It came Monday, but not until 6:10 p.m., which really tested my anticipation skills. I failed. I am not very good at waiting. I tried to stay busy, but kept glancing out the window to see if the big brown truck was in view. It wasn't. Finally, while talking to a friend on the phone, I saw the driver with a big square box. Hurray!
Once I unpacked the machine, I decided to wait to set it up. I did, however, check out all the attachments and read the instruction booklet. I figured that in the morning I could scavenge the thread, bobbins, and whatever else I needed from my old machine before inserting the new one in its place.
The next morning I removed my old machine and replaced it with the new one. Although the two are very similar, the 30-year difference in their ages was evident. My old one looked like a clunky old Nash sitting next to a sporty new Mustang.

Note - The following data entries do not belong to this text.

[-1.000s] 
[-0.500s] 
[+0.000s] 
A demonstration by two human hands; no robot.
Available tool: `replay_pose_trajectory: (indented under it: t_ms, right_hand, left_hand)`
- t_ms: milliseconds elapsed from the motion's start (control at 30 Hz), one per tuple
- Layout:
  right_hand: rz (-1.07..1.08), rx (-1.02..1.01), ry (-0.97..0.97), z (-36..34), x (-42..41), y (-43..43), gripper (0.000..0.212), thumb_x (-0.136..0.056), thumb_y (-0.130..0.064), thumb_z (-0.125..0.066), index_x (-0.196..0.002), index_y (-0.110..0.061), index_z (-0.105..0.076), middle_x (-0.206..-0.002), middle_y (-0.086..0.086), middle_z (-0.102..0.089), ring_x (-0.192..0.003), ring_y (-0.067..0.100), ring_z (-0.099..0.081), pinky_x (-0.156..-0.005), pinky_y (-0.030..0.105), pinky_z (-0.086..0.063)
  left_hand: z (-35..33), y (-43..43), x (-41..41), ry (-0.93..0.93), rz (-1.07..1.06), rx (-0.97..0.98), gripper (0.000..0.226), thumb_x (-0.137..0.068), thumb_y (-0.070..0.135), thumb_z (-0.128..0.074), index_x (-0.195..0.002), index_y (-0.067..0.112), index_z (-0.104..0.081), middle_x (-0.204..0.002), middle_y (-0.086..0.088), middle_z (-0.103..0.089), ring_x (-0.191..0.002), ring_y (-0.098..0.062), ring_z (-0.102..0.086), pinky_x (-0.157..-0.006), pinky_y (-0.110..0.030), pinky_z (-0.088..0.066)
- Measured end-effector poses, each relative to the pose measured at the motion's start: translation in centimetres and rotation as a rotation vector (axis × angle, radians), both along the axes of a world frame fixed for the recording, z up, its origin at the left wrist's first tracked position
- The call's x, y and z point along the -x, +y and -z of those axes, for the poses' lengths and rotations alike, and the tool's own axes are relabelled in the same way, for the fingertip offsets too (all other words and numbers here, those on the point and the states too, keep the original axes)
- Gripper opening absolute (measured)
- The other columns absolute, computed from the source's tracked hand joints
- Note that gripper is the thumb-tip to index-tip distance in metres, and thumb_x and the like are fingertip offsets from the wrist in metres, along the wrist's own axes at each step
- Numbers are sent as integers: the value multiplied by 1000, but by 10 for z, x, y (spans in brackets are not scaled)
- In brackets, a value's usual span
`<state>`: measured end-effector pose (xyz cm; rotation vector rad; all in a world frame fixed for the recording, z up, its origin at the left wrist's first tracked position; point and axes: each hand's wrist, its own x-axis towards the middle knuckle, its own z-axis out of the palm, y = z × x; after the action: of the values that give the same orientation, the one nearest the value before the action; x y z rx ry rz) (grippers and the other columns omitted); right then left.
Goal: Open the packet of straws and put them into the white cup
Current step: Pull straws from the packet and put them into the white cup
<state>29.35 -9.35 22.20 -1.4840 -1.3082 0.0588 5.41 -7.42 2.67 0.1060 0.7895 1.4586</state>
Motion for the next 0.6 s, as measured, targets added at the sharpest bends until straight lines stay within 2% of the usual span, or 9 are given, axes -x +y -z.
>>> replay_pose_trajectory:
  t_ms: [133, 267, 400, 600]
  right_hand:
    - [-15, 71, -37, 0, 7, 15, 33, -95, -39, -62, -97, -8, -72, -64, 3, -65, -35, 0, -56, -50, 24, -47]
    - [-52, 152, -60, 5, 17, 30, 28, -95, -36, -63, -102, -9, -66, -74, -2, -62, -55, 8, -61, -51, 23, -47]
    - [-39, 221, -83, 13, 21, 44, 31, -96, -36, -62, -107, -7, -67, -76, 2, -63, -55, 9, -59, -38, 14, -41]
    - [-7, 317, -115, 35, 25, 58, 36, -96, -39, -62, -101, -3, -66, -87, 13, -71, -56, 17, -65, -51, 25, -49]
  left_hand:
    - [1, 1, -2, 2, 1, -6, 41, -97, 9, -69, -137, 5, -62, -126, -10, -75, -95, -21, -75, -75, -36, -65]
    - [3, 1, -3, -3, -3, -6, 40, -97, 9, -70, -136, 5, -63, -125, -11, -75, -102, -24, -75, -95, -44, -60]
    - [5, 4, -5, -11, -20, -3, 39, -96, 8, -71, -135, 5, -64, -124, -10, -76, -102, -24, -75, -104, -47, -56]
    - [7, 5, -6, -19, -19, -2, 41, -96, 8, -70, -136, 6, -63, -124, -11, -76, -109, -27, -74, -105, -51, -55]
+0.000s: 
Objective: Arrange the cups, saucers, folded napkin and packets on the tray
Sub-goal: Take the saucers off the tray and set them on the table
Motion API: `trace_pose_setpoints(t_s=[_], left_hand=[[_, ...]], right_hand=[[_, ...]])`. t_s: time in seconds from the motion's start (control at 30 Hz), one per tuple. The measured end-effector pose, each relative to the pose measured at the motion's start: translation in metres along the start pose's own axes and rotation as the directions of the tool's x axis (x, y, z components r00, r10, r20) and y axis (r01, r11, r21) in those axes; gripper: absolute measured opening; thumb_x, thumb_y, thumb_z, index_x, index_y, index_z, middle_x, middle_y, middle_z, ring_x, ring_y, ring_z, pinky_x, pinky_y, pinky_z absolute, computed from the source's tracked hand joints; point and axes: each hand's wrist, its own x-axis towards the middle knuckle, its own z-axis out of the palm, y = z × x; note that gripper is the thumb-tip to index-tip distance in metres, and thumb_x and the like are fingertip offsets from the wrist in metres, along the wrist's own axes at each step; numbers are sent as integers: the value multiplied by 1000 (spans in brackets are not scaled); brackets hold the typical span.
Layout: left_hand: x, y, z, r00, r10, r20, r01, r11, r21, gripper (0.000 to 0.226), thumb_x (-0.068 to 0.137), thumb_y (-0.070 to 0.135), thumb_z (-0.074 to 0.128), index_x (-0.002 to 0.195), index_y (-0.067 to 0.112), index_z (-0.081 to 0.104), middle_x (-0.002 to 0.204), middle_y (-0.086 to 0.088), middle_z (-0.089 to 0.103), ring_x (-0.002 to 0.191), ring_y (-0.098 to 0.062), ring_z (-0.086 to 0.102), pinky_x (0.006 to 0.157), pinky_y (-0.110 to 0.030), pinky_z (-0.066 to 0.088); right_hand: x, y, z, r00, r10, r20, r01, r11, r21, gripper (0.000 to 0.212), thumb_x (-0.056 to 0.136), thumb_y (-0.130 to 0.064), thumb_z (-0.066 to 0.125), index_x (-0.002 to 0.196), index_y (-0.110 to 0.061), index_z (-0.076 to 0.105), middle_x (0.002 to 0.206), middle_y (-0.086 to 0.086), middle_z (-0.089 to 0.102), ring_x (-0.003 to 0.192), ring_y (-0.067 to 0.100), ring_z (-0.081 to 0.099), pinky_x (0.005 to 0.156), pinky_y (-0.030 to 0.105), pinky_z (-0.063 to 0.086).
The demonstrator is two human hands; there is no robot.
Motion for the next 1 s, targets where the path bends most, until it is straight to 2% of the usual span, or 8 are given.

I suspect this machine is simply an updated version of my old one, which makes the learning curve so simple. Threading it is identical, as is winding and replacing the bobbin. The only real difference besides age, is that this one has several more decorative stitches, which admittedly, I rarely used. It has a digital readout, which doesn't impress me in the slightest since I never had a problem turning a dial.
The one feature it has that my other one didn't have, probably because it wasn't invented yet, is a programmable needle-up/down button. That one feature was my real motivation for wanting a new machine. When free-motion quilting, that feature is practically a necessity.
I spent yesterday and today finishing a table runner, as seen above, while listening to Janome's steady hum. What a difference not to hear that whining, clicking, and clanging. I guess after 30 years, I really did need a new machine.